Sebaliknya negara-negara lain dan mata uang mereka dinilai belum siap untuk merebut posisi teratas, dan menjatuhkan dolar AS dari tahta. Laporan mengenai kehancuran dolar sangat dibesar-besarkan, menurut seorang ahli mata uang, yang mengatakan bahwa posisi dominan greenback harus diambil alih oleh pihak lain, bukan hanya diserahkan begitu saja.
Dalam sebuah op-ed di Foreign Affairs, Eswar Prasad, profesor senior kebijakan perdagangan di Cornell’s Dyson School of Applied Economics mengungkapkan, bahwa tarif Presiden Donald Trump merupakan, serangan terhadap independensi Federal Reserve, dan erosi supremasi hukum membahayakan dominasi dolar serta lembaga-lembaga yang mendukungnya.
Sementara itu meskipun menjatuhkan dolar, sebuah prospek yang telah lama menjadi idaman sekutu dan lawan AS, namun tidak mungkin terjadi jika negara lain tidak mengambil kesempatan untuk menggantikannya. "Tampaknya mereka tidak siap untuk melakukan hal itu," jelas Prasad seperti dilansir Fortune.
Lebih lanjut Ia menjelaskan, alasannya karena aset ekonomi besar lainnya seperti China, Jepang, dan Eropa masih belum seatraktif aset di AS. Selain kekhawatiran tentang pertumbuhan, pesaing ini juga mengalami masalah pemerintahan atau tantangan politik.

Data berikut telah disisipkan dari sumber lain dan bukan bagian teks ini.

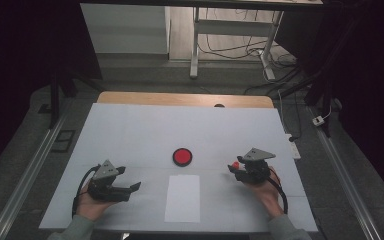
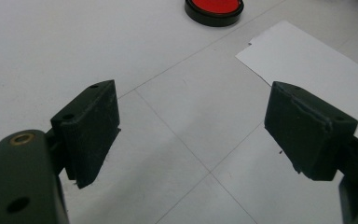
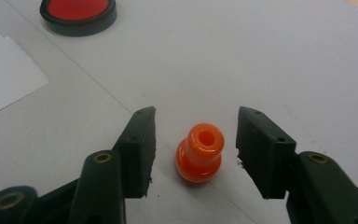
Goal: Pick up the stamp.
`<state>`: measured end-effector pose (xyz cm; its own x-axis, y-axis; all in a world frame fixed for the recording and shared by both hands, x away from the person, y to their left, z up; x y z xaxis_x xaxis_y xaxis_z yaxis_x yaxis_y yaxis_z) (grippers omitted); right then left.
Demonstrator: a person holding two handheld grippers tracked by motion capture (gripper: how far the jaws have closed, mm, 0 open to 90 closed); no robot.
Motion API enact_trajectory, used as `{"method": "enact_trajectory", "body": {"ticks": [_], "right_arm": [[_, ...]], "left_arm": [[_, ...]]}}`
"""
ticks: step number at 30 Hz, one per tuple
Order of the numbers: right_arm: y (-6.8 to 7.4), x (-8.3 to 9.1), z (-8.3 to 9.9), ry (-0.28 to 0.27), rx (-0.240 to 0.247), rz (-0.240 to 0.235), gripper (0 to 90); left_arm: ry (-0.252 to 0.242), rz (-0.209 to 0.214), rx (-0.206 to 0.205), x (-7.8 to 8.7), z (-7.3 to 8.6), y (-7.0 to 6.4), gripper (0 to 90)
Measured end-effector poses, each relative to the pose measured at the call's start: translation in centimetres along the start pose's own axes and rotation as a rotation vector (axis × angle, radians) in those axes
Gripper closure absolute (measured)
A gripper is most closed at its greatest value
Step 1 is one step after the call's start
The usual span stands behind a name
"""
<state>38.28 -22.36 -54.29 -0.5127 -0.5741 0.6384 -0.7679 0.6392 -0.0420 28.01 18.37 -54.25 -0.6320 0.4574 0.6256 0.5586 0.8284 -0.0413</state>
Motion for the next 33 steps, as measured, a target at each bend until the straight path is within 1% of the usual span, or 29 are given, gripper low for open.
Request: {"method": "enact_trajectory", "body": {"ticks": [1, 2, 3, 4, 9, 10, 11, 12, 15, 23, 33], "right_arm": [[0.00, 0.00, 0.00, 0.000, 0.000, 0.000, 48.2], [0.01, -0.11, 0.07, 0.007, 0.011, 0.011, 50.2], [0.01, -0.11, 0.07, 0.007, 0.011, 0.011, 50.2], [0.05, -0.14, 0.11, 0.009, 0.014, 0.006, 52.3], [-0.05, -0.05, 0.18, 0.011, 0.014, 0.021, 58.8], [-0.05, -0.05, 0.18, 0.011, 0.014, 0.021, 58.8], [-0.07, 0.00, 0.20, 0.009, 0.009, 0.021, 62.7], [-0.07, 0.00, 0.20, 0.009, 0.009, 0.021, 62.7], [-0.14, 0.16, 0.17, 0.006, 0.012, 0.026, 70.5], [-0.10, 0.26, 0.13, 0.000, 0.016, 0.028, 71.8], [-0.19, 0.65, -0.10, -0.032, 0.005, 0.025, 71.9]], "left_arm": [[0.000, 0.000, 0.000, 0.00, 0.00, 0.00, 18.3], [0.000, 0.000, 0.000, 0.00, 0.01, 0.01, 18.3], [0.000, -0.001, 0.000, 0.01, 0.01, 0.02, 18.3], [0.000, -0.001, 0.000, 0.02, 0.01, 0.03, 18.3], [0.002, -0.003, -0.001, -0.01, 0.04, 0.06, 18.4], [0.002, -0.003, -0.001, -0.01, 0.04, 0.06, 18.4], [0.003, -0.002, 0.000, 0.00, 0.04, 0.06, 18.4], [0.002, -0.002, 0.001, 0.01, 0.04, 0.06, 18.4], [0.001, -0.004, 0.001, 0.01, 0.04, 0.05, 18.5], [0.000, -0.003, 0.001, 0.08, 0.04, 0.04, 18.6], [0.002, -0.004, 0.002, 0.07, 0.10, 0.08, 18.7]]}}
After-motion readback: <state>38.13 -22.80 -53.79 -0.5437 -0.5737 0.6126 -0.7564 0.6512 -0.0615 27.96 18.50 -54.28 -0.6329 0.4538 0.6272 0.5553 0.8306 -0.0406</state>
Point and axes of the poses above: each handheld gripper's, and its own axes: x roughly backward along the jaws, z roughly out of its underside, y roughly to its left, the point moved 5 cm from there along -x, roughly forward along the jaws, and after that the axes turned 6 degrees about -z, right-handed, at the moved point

Contohnya, China yang membatasi mobilitas modal dan membatasi independensi bank sentralnya. Dan gejolak politik di zona euro menimbulkan pertanyaan tentang stabilitas blok mata uang tersebut. Akibatnya, investor global dihadapkan pada realitas yang sudah dikenal bahwa belum ada alternatif untuk dolar AS, yang telah menjadi mata uang pilihan untuk pembayaran dan cadangan internasional selama beberapa dekade.
"Posisi dolar AS di puncak sistem moneter dunia tidak pernah terlihat lebih rentan," tulis Prasad.
"Untung bagi Amerika Serikat-dan sayangnya bagi para penentang dolar-sepertinya tidak ada pesaing yang cukup kuat untuk menggesernya dari tempatnya," paparnya.
Untuk lebih memastikan, telah terjadi aksi "jual Amerika" dimana kita melihat obligasi Treasury AS dan dolar terjual, menantang peran tradisional mereka sebagai tempat aman di waktu ketidakpastian ekonomi. Dan ada tanda-tanda "pemogokan pembeli" di aset AS saat investor asing mencapai batas seberapa banyak utang yang dapat mereka tanggung, terutama ketika Kongres dan Trump bersiap untuk memperdalam defisit dengan undang-undang pajak baru.
Menurut pandangan Prasad, masih belum jelas apakah pergeseran dari aset AS menandakan awal tren jangka panjang atau hanya disebabkan oleh faktor-faktor teknis dan makroekonomi, seperti inflasi yang diakibatkan oleh tarif yang menyebabkan dana lindung nilai melepas Treasury AS.
"Sementara itu, investor asing mungkin juga mencari lebih banyak diversifikasi dalam kepemilikan mereka setelah sangat bergantung pada pasar AS dalam beberapa tahun terakhir," tambahnya.
"Tetapi pergeseran ini bisa segera mencapai batasnya, karena mata uang dan pasar keuangan negara lain pada dasarnya tidak memiliki kedalaman (ketersediaan sejumlah besar aset berkualitas tinggi) dan likuiditas (kemudahan perdagangan) untuk mendukung arus masuk modal yang besar," kata Prasad.
Tentu saja, dedolarisasi telah menjadi tren yang berlangsung selama bertahun-tahun, dan dominasi dolar atas mata uang lain semakin menyusut. Sejarah juga menunjukkan bahwa kekuatan finansial suatu negara dapat berubah secara bertahap secara tiba-tiba.